Por essa razão, o contrato de representação comercial não deve ser compreendido como mera formalização da vontade das partes, mas como instrumento de alocação de riscos e de construção da segurança jurídica da operação. A adequada interpretação da Lei 4.886/1965, em conjunto com a evolução da jurisprudência dos tribunais superiores, permite transformar comandos legais em cláusulas capazes de conferir maior previsibilidade à relação comercial e reduzir significativamente a exposição da empresa a litígios.
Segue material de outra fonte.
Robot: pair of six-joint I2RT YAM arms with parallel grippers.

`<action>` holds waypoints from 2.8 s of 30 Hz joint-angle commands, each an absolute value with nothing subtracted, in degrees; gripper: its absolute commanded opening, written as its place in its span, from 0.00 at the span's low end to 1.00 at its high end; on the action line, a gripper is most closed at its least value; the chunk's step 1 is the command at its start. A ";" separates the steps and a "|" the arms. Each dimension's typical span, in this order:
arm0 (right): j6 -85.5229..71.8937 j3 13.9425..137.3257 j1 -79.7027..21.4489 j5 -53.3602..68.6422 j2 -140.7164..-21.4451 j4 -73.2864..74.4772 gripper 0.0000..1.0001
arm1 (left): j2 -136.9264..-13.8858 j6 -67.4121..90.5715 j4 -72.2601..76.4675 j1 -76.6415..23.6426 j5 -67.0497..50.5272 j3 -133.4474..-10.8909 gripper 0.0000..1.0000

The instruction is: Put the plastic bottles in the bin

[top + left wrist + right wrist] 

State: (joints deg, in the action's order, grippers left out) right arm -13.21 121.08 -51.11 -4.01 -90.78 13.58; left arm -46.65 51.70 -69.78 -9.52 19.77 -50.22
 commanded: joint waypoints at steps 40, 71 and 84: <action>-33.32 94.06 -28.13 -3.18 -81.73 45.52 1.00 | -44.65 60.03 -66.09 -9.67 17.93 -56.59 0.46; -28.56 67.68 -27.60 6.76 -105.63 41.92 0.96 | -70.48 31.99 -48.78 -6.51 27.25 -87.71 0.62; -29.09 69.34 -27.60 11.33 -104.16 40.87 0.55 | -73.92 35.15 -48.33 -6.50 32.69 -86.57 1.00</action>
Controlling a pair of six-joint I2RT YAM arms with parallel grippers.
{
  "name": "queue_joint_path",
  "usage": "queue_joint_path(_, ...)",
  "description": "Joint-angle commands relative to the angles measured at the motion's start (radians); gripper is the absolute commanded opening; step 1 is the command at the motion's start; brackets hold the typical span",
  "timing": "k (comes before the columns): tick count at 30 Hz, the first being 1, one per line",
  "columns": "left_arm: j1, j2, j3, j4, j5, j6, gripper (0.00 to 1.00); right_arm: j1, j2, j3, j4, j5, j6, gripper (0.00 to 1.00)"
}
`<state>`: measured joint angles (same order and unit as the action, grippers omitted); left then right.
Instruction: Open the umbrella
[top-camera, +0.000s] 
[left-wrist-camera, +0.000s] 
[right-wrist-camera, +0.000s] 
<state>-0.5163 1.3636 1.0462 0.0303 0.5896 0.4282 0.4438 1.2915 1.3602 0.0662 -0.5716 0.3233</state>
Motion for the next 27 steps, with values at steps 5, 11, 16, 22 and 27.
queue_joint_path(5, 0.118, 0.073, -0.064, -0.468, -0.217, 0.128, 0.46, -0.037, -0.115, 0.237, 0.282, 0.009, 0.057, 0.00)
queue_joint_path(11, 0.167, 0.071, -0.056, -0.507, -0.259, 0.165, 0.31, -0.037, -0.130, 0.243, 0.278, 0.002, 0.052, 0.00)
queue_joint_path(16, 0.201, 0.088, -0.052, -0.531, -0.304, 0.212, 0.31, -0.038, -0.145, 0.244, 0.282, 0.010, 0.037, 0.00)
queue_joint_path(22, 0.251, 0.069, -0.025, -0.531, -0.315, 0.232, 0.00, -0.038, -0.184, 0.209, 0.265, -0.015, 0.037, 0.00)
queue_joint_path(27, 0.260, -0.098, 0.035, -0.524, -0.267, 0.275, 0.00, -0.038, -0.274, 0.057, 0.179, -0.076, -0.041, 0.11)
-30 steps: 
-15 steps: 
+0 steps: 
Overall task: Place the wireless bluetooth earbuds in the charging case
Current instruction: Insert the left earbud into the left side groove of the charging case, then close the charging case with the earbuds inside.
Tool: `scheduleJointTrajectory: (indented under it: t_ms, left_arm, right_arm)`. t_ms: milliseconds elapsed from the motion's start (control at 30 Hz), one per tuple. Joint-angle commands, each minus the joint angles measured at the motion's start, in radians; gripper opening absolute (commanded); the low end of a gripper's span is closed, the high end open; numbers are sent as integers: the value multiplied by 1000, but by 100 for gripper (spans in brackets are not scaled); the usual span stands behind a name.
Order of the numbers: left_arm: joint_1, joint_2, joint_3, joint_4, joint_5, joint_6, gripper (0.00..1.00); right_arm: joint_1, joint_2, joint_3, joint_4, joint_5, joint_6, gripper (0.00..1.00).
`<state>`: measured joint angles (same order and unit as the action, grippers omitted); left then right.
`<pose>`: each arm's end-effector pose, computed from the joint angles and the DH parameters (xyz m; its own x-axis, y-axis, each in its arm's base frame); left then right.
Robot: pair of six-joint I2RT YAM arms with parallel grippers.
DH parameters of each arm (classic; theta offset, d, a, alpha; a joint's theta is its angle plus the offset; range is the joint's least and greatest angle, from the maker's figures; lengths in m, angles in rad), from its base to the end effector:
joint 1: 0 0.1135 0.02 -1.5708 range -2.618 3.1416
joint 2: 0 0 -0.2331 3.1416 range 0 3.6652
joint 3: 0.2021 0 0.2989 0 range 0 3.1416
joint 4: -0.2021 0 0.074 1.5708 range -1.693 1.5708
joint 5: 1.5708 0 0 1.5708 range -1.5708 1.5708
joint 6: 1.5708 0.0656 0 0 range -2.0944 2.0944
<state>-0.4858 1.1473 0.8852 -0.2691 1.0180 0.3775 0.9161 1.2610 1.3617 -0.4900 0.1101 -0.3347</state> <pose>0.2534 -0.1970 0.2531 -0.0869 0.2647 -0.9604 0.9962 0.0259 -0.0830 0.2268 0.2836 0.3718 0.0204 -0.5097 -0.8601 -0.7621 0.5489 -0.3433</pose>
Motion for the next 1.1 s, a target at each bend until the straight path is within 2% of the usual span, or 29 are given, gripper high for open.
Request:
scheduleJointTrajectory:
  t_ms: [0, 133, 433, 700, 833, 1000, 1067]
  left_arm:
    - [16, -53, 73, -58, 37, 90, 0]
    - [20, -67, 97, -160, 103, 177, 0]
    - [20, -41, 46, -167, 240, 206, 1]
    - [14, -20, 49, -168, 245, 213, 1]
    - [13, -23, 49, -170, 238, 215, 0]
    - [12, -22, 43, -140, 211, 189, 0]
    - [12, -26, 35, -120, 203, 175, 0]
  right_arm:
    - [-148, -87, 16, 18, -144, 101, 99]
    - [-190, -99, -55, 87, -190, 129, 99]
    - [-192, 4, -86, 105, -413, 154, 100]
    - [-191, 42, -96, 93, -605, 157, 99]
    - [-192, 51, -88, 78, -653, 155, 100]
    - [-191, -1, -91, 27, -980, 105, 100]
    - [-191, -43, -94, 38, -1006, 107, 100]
Assim, o cuidado dedicado à redação dessas cláusulas na fase de contratação se converte, ao final da relação, na principal linha de defesa da representada contra questionamentos judiciais e extrajudiciais envolvendo a rescisão.

Sabrina Barbosa é advogada, coordenadora do núcleo de Contratos da ATOM Advogados, com atuação em direito empresarial e contratos comerciais.

Perguntas frequentes

A representação comercial pode ser julgada pela Justiça do Trabalho?

Em regra, não. O Supremo Tribunal Federal fixou, no Tema 550 de repercussão geral (RE 606.003), que compete à Justiça Comum julgar a relação entre representante e representada quando preenchidos os requisitos da Lei 4.886/1965. A Justiça do Trabalho somente é competente quando a relação revelar pessoalidade, habitualidade, onerosidade e subordinação jurídica, os elementos do vínculo de emprego.

Quando a comissão do representante comercial é devida?

No pagamento do pedido pelo comprador, não na simples aprovação do negócio pela representada, conforme o artigo 32 da Lei 4.886/1965, na redação da Lei 8.420/1992.

Contrato de representação comercial por prazo determinado pode ser renovado?

A prorrogação tácita ou expressa, bem como a celebração de novo contrato dentro de seis meses, pode converter a relação em contrato por prazo indeterminado, alterando o regime jurídico aplicável à rescisão, conforme os §§ 2º e 3º do art. 27 da Lei 4.886/1965.

Qual o valor mínimo da indenização na rescisão sem justa causa?

Um doze avos (1/12) do total da retribuição paga ao representante durante toda a vigência do contrato, sem limitação de valor, nos termos do artigo 27, alínea "j", da Lei 4.886/1965, e atualizada monetariamente até a data da rescisão por força do artigo 46 e do artigo 33, parágrafo 3º, da mesma lei.

É válido antecipar o pagamento da indenização junto às comissões mensais?

Não. O Superior Tribunal de Justiça declarou nula a cláusula que antecipa o pagamento da indenização do artigo 27, "j", porque o fato gerador é a rescisão imotivada, evento futuro e incerto (STJ, REsp 1.831.947/PR).